> [Work to complete]
Find the number of lines below in which the word "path" appears, and write that number only.

> [Data below]
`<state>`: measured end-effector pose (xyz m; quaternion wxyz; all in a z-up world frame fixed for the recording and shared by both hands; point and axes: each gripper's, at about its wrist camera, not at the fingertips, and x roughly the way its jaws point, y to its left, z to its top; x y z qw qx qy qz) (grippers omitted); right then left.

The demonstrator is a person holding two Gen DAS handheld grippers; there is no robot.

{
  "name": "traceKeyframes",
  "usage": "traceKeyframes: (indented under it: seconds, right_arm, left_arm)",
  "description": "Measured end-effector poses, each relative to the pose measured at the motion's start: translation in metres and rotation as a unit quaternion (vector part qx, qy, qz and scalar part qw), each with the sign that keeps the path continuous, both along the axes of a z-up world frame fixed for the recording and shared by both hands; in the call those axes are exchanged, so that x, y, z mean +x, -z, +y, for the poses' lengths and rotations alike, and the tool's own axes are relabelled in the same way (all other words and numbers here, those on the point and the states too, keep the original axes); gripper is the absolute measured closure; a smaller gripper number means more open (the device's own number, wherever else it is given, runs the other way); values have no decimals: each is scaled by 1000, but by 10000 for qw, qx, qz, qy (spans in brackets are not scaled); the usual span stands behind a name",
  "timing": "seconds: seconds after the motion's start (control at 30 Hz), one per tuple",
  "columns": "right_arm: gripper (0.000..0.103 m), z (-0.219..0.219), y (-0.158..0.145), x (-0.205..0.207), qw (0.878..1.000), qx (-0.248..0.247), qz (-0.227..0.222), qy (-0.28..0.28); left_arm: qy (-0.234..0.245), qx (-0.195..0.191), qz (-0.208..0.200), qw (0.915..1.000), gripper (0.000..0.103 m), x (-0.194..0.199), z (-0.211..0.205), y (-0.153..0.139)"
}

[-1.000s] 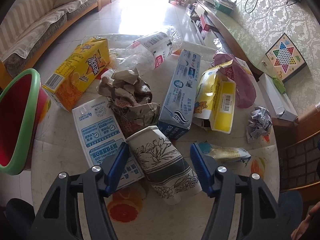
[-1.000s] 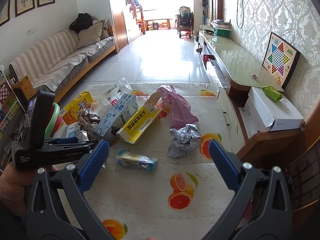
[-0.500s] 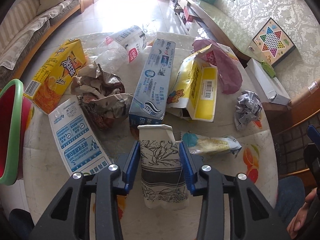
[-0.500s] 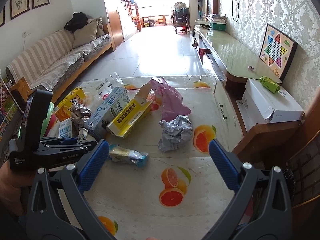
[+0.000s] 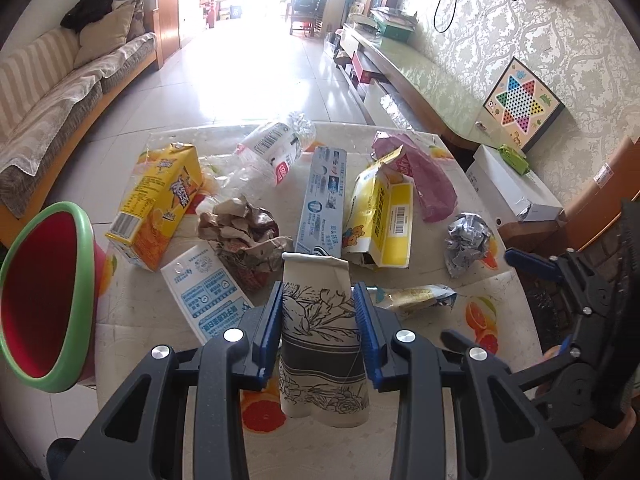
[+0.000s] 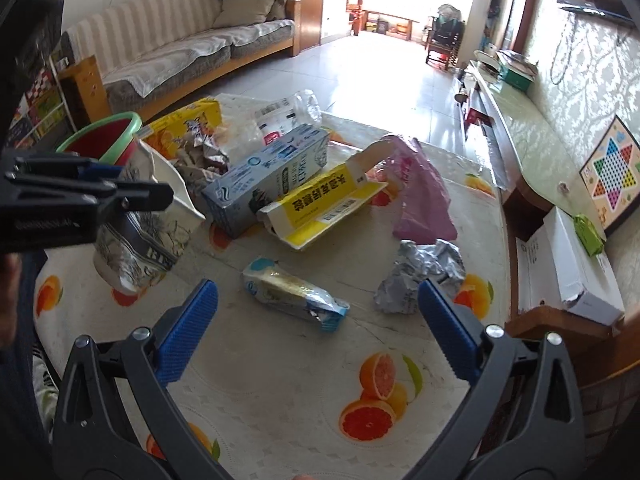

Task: Collect trash
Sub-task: 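Grasp the white snack wrapper with right tool while left lifts the cup toward bucket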

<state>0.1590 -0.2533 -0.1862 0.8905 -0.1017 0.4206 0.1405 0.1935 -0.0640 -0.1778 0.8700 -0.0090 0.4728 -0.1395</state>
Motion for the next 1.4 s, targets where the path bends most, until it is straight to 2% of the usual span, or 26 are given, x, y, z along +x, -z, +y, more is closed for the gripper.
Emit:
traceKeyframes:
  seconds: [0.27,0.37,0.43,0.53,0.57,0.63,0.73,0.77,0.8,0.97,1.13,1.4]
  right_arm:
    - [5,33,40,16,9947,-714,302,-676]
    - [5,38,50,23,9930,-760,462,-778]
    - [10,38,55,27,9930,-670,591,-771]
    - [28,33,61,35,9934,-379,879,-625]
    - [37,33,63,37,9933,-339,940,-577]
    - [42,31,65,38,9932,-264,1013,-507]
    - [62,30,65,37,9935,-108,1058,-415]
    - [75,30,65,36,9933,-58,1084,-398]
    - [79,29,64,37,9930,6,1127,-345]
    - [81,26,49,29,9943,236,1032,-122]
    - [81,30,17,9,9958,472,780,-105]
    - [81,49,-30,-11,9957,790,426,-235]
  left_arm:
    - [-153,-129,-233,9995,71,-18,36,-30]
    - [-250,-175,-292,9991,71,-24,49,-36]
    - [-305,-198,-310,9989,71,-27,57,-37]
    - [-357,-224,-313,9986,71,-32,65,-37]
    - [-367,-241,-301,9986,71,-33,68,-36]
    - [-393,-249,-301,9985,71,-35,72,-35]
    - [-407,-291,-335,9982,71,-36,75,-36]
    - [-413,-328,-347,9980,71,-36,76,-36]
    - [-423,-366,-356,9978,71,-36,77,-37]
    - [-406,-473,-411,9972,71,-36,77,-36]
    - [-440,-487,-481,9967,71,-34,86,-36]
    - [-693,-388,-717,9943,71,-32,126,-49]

> [Answer to this problem]
2